CHICAGO (Reuters) - Fitch Ratings on Wednesday dropped Illinois’ credit rating by one notch to BBB, citing the state’s “unprecedented failure” to enact complete budgets for fiscal years 2016 and 2017.
It is the sixth downgrade by a major credit rating agency for Illinois, the lowest-rated U.S. state, since Governor Bruce Rauner took office in January 2015. The BBB rating for the state’s $26 billion of outstanding general obligation bonds is just two notches above the junk level.
Illinois is limping its way through a record-setting second-consecutive fiscal year without a complete budget due to an ongoing feud between the Republican governor and Democrats who control the legislature.
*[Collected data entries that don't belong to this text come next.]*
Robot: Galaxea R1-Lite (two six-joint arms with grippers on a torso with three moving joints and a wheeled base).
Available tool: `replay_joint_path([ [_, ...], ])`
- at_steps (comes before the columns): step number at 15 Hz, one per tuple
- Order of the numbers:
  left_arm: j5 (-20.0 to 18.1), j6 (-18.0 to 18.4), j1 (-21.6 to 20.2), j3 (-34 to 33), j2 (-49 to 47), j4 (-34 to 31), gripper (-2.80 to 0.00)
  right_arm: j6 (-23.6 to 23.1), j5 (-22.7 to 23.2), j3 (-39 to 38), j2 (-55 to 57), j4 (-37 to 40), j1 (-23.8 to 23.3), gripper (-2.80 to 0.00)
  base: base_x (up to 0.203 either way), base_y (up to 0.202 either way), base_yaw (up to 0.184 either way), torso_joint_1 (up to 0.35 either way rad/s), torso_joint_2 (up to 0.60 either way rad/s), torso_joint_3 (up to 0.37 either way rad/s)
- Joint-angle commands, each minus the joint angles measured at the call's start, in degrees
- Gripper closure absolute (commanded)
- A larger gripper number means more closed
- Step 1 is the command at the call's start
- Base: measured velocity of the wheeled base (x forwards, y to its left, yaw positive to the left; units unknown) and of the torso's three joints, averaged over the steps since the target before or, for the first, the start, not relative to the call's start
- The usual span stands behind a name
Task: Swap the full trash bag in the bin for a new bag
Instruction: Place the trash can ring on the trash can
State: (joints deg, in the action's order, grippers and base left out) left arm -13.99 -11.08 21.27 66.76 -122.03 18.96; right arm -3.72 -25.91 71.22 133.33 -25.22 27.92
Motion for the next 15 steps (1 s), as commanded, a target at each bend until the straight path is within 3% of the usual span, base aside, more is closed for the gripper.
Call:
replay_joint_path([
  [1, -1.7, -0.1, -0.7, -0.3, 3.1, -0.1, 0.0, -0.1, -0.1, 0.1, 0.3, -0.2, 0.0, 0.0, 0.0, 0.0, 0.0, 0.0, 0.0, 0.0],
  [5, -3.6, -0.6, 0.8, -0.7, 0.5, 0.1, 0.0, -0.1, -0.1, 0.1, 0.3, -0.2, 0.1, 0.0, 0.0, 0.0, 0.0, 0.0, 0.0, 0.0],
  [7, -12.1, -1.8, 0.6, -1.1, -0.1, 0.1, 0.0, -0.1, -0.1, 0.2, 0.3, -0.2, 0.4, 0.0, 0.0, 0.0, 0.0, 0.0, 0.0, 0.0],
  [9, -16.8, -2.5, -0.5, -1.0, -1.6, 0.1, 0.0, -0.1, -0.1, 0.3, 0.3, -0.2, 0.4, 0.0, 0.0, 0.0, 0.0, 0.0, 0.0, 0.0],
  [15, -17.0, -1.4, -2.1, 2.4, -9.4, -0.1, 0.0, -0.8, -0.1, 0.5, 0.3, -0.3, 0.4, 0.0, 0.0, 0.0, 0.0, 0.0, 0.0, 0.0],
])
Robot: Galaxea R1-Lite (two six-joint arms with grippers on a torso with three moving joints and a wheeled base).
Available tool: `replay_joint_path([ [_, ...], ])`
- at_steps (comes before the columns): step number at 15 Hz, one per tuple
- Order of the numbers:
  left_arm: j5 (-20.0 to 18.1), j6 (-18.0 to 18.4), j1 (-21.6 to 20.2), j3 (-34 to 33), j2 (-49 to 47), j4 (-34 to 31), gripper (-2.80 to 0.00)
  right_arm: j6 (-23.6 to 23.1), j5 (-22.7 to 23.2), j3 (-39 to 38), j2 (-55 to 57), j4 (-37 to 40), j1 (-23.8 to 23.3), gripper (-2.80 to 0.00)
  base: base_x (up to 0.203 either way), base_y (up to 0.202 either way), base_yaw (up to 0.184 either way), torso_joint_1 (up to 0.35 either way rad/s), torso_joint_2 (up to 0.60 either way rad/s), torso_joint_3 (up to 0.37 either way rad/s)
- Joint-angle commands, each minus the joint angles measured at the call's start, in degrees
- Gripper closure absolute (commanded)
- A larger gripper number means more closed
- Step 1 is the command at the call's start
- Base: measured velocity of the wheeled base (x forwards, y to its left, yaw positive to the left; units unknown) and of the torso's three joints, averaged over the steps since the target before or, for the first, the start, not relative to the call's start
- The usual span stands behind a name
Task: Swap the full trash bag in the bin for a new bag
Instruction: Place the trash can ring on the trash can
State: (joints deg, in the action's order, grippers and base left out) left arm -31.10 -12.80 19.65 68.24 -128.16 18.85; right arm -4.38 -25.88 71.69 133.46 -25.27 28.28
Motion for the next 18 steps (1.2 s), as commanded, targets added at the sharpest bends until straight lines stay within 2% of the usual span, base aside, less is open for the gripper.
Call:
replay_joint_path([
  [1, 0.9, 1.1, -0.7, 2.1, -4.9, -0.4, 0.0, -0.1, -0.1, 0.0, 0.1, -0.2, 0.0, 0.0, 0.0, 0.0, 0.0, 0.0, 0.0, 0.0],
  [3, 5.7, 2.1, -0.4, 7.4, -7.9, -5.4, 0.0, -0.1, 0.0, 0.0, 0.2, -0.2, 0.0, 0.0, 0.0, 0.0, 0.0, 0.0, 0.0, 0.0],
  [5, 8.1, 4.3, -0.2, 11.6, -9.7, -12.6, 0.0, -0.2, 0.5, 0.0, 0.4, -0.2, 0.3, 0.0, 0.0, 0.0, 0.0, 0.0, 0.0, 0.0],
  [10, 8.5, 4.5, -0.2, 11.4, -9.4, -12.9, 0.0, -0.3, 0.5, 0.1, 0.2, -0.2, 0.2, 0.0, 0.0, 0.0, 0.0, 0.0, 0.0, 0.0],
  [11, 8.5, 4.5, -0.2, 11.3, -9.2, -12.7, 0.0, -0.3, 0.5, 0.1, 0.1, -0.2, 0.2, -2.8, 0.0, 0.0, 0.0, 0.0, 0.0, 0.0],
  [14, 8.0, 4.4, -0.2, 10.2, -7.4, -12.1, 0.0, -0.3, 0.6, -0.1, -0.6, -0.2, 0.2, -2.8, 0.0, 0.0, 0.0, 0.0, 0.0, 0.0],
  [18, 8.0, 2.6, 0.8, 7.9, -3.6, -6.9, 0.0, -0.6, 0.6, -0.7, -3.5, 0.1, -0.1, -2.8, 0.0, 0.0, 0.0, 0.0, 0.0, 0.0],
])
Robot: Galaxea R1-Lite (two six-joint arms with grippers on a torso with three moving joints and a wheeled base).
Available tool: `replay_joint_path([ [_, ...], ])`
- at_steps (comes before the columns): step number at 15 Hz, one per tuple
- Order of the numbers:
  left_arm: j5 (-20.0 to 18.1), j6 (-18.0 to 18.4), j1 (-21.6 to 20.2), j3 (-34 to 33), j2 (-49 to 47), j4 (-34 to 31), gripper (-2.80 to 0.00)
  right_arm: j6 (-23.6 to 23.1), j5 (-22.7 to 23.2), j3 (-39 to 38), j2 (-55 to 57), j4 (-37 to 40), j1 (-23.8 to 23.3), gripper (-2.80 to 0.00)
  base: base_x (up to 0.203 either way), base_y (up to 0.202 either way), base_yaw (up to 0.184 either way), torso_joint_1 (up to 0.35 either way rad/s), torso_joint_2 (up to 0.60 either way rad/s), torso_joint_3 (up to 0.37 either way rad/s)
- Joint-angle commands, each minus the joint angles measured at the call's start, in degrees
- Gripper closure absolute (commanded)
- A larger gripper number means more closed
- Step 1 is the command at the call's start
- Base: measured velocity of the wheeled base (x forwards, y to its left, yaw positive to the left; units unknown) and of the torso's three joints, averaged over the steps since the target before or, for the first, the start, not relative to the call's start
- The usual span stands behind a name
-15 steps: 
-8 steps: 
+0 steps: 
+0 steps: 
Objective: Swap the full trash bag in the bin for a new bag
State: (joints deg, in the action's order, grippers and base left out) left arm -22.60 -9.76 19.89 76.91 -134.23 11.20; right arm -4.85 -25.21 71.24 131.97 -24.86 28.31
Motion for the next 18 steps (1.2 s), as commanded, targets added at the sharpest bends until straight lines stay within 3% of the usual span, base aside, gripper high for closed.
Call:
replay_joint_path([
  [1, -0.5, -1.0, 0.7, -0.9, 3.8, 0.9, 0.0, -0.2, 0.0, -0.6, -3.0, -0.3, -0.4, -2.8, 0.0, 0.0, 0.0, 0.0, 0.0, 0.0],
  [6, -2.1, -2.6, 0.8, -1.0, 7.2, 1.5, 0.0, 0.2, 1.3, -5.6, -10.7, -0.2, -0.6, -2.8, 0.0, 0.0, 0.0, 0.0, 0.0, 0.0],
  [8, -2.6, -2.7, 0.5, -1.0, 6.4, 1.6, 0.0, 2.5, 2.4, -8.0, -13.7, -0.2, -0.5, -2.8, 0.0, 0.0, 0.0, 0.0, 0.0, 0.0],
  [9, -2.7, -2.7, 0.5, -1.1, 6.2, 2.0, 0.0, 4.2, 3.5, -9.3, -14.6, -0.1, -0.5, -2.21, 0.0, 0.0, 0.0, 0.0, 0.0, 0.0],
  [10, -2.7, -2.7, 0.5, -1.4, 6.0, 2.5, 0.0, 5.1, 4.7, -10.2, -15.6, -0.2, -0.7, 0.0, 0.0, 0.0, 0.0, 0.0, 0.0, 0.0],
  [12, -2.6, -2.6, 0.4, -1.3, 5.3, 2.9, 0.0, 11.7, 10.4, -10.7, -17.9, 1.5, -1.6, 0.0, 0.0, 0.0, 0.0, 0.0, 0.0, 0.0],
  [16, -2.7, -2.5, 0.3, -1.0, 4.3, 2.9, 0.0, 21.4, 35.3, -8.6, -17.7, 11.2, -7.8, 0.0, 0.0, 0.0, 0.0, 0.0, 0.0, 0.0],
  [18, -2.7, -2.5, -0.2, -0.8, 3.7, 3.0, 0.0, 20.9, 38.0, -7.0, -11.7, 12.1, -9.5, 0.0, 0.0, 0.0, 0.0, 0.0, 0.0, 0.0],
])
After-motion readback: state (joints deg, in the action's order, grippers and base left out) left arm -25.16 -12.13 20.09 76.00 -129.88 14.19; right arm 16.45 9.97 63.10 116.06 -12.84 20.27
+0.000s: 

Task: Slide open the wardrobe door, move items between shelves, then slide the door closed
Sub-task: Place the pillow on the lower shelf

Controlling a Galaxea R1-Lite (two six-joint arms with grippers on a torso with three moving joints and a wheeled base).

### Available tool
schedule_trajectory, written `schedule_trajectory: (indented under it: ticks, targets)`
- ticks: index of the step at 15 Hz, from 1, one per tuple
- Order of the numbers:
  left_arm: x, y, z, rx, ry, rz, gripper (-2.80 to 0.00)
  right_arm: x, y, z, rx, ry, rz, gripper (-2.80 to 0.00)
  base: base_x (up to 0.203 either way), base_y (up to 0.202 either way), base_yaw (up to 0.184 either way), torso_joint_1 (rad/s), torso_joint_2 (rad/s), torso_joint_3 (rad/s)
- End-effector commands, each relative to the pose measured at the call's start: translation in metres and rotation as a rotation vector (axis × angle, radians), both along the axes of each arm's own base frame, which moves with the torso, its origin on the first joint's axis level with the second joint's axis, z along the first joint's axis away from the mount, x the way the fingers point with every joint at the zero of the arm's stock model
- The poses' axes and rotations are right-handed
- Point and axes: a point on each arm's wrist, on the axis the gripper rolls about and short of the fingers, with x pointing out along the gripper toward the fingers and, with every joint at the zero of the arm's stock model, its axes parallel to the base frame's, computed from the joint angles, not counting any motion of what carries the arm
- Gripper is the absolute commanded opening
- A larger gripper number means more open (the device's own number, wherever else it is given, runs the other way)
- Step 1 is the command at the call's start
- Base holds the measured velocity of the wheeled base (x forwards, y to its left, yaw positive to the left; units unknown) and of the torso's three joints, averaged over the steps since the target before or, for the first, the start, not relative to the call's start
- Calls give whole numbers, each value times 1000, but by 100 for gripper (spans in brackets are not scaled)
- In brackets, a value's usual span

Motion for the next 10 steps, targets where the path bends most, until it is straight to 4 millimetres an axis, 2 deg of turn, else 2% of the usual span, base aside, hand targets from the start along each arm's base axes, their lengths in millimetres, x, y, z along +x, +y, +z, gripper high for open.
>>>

A six-month fiscal 2017 budget expired on Dec. 31.
Since then, the Democratic and Republican leaders of the Senate unveiled a bill package aimed at ending Illinois’ budget impasse and addressing the state’s deep fiscal woes.
But Fitch said the damage already has been done in terms of a growing pile of unpaid bills and reduced financial flexibility for the nation’s fifth-biggest state.
“Even if the current attempts at a resolution to the extended impasse prove successful, Fitch believes that the failure to act to date has fundamentally weakened the state’s financial profile,” the credit rating agency said in a report.Fitch kept the state on a ratings watch list for another six months, warning that if Illinois continues on its current path, a further downgrade would be warranted.
Catherine Kelly, Rauner’s spokeswoman, said in a statement that the latest downgrade “further demonstrates the importance of reaching bipartisan agreement on a truly balanced budget and changes that will grow our economy and bring new jobs to our state.”
The Senate legislation, which could be voted on by the chamber next week, would raise income taxes by a third, borrow $7 billion to winnow down a record-setting pile of unpaid bills and open Chicago for the first time to legalized casino gambling.
It also includes items on Rauner’s wish list, including a possible fix for the state’s $130 billion pension crisis, changes in how workers are compensated for on-the-job injuries and the imposition of term limits on legislative leaders.
In order to put pressure on lawmakers, Illinois’ attorney general this week asked a judge to stop the state from paying its workers due to the lack of appropriation for their salaries.